Нильс не отвечал. Он осматривался. Его приковали за руки и за ноги к стене в каменном каземате. От стены за спиной шел холод. Но шинель не сняли — хорошо. Часа четыре можно не волноваться. Но до возвращения в Вирту — часов семь. Если ничего не произойдет, со здоровьем могут быть серьезные проблемы.

— И долго мне тут висеть? — спросил он.

Стражник с половинным лицом молча снял с плеча винтовку, размахнулся и ударил Нильса в живот прикладом. Тот из вежливости застонал, но на самом деле удар оказался не таким уж болезненным — успел напрячь мышцы.
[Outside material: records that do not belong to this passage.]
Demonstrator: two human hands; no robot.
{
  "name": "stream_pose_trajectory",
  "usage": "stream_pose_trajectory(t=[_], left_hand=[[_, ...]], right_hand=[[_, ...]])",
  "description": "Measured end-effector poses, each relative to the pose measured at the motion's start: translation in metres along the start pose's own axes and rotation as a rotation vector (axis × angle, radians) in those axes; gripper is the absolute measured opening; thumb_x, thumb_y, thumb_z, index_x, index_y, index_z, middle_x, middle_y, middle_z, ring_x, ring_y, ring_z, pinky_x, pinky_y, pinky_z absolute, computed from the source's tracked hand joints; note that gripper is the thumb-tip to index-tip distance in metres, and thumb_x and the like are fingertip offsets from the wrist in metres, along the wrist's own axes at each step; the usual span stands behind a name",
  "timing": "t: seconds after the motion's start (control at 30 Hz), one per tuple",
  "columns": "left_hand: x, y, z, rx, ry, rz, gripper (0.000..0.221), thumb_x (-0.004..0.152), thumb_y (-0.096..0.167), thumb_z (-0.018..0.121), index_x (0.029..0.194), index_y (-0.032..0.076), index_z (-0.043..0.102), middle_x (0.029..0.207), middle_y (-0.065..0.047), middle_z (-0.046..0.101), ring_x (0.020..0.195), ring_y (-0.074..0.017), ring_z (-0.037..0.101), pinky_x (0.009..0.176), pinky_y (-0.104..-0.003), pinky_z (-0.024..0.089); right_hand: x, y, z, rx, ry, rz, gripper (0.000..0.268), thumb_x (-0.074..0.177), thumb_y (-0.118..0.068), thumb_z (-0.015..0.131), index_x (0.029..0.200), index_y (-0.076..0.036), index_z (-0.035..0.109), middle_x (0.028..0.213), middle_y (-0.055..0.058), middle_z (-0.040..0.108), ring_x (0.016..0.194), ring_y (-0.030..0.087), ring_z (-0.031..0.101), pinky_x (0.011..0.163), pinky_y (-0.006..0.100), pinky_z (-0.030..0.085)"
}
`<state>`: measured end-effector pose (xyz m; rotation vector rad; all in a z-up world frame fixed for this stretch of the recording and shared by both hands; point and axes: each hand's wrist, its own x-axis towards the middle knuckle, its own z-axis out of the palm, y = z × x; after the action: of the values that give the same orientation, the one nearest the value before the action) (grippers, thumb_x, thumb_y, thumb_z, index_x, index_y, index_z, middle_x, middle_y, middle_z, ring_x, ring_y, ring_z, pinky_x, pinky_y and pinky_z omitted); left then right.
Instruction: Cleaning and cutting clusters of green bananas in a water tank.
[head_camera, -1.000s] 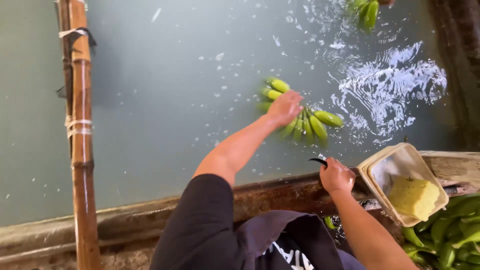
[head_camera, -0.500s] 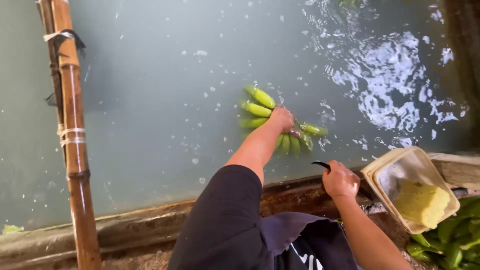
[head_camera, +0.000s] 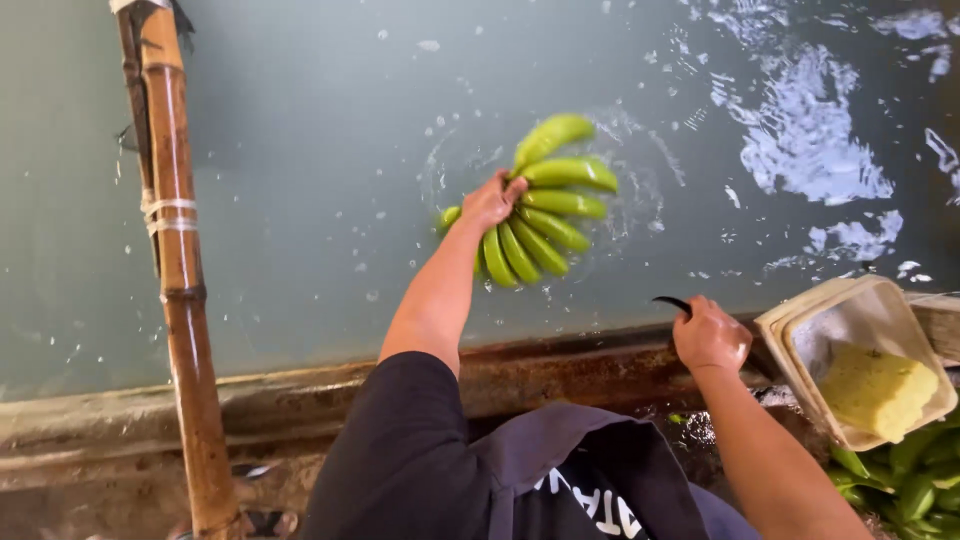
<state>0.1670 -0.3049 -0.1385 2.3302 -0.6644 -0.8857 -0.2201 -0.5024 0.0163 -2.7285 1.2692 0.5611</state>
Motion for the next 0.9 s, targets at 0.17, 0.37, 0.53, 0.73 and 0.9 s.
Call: stream_pose_trajectory(t=[0.17, 0.37, 0.53, 0.73, 0.9], left_hand=[[-0.009, -0.064, -0.011, -1.049, 0.059, -0.036, 0.103, 0.085, 0.087, 0.039, 0.155, 0.010, 0.039, 0.152, -0.017, 0.054, 0.139, -0.0365, 0.053, 0.115, -0.052, 0.046], [-0.055, -0.064, -0.034, -1.614, -0.013, -0.286, 0.119, 0.068, 0.097, 0.017, 0.157, 0.020, 0.038, 0.150, -0.017, 0.055, 0.134, -0.0399, 0.056, 0.106, -0.056, 0.050], [-0.061, -0.073, -0.025, -1.789, -0.013, -0.280, 0.120, 0.068, 0.098, 0.017, 0.158, 0.020, 0.035, 0.155, -0.016, 0.047, 0.139, -0.0400, 0.048, 0.109, -0.057, 0.044], [-0.063, -0.084, -0.017, -1.987, -0.019, -0.264, 0.121, 0.068, 0.099, 0.017, 0.159, 0.021, 0.032, 0.161, -0.013, 0.039, 0.145, -0.0401, 0.038, 0.112, -0.059, 0.037], [-0.020, -0.113, 0.000, -1.842, 0.094, -0.279, 0.109, 0.084, 0.086, 0.044, 0.159, 0.007, 0.032, 0.160, -0.019, 0.044, 0.144, -0.0390, 0.048, 0.115, -0.055, 0.042]], right_hand=[[0.002, 0.009, 0.013, 0.012, 0.074, -0.062, 0.030, 0.096, -0.036, 0.058, 0.115, -0.017, 0.072, 0.116, 0.008, 0.074, 0.103, 0.035, 0.071, 0.089, 0.048, 0.055], [0.005, 0.007, 0.014, -0.060, 0.068, -0.021, 0.030, 0.100, -0.036, 0.054, 0.113, -0.018, 0.073, 0.116, 0.009, 0.075, 0.101, 0.038, 0.072, 0.086, 0.050, 0.055], [0.004, 0.007, 0.014, -0.085, 0.056, 0.003, 0.030, 0.101, -0.036, 0.053, 0.114, -0.019, 0.074, 0.115, 0.010, 0.077, 0.102, 0.037, 0.073, 0.085, 0.050, 0.056], [0.009, 0.010, 0.020, -0.136, 0.063, 0.008, 0.030, 0.100, -0.036, 0.053, 0.115, -0.021, 0.075, 0.111, 0.009, 0.077, 0.097, 0.037, 0.073, 0.082, 0.049, 0.056], [0.006, 0.005, 0.015, -0.135, 0.053, 0.011, 0.029, 0.101, -0.036, 0.053, 0.114, -0.022, 0.075, 0.110, 0.009, 0.077, 0.096, 0.035, 0.074, 0.082, 0.049, 0.056]])
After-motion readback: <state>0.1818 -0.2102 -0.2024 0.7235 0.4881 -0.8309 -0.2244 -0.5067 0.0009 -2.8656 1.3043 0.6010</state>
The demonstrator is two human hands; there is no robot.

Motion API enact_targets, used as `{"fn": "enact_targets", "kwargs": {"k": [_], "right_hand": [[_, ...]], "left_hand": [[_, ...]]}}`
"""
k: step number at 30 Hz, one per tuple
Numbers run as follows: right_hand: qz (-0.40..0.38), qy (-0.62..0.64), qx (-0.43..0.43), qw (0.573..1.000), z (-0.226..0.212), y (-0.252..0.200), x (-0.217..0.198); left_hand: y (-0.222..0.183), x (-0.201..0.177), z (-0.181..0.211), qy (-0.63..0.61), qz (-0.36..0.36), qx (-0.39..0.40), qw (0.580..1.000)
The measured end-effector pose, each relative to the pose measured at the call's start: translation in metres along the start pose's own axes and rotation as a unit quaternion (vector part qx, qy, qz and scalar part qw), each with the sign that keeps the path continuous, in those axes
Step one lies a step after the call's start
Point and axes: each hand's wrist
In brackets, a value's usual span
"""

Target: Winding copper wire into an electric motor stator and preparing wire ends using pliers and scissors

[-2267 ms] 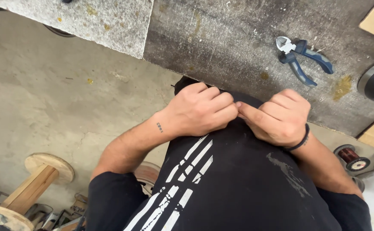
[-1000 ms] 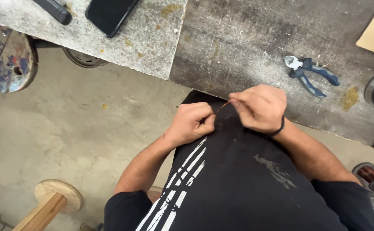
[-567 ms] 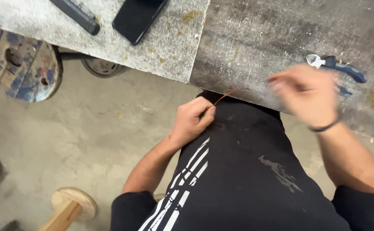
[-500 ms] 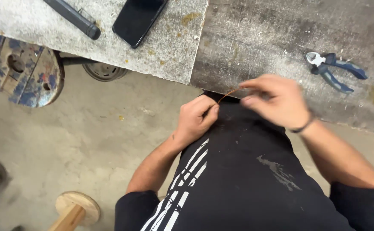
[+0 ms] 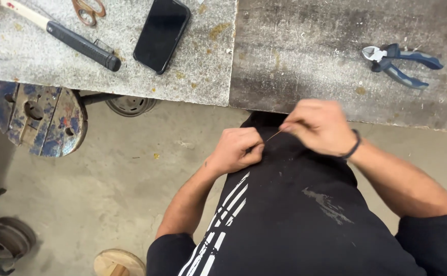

— Говорят, до полуночи казнят, — снизошел до объяснений другой стражник, за что половинчатый тут же на него цыкнул:

— Чего ты с этим уродом разговариваешь? Может, еще рожу ему платочком промокнешь, добродетель? — И, вновь обернувшись к Нильсу, добавил: — У меня в том пожаре друг погиб, и лицо — вот! Так что, скотина, я уж постараюсь на казни поприсутствовать. Посмотрю, как тебя четвертуют. Или… Или чего там с ним сделают, а, парни?

Он повернулся к молчаливым стражникам, и Нильс вздрогнул от того, как жалко и бледно прозвучали эти слова. Как будто смертельно больной говорит, пытаясь докричаться до живых, которые смотрят на него с недоумением.

Стражники пожали плечами. Половинчатый повернулся, и Нильс увидел слезу, вытекающую из здорового глаза.

— Видал, — хрипло сказал стражник, показывая на закрытый глаз. — А этот не плачет… Разучился. Даже когда невеста бросила — не плакал. Знаешь, что она сказала? Что не свяжет жизнь с уродом. С уродом! — заорал он и снова ударил прикладом.

В этот раз Нильс подготовиться не успел, и сдавленный вопль его был настоящим. Вырвался, заметался, умножился эхом мрачных казематов.

— Хватит, Фенкель, — сказал кто-то. — Его не велено сильно мордовать.

— А это что — сильно? — возмутился Фенкель. — Это ты называешь «сильно»? Нет-нет, это я просто здороваюсь. Позволь же мне выразить герру Альтерману все возможное уважение! Не прерывай нашу беседу.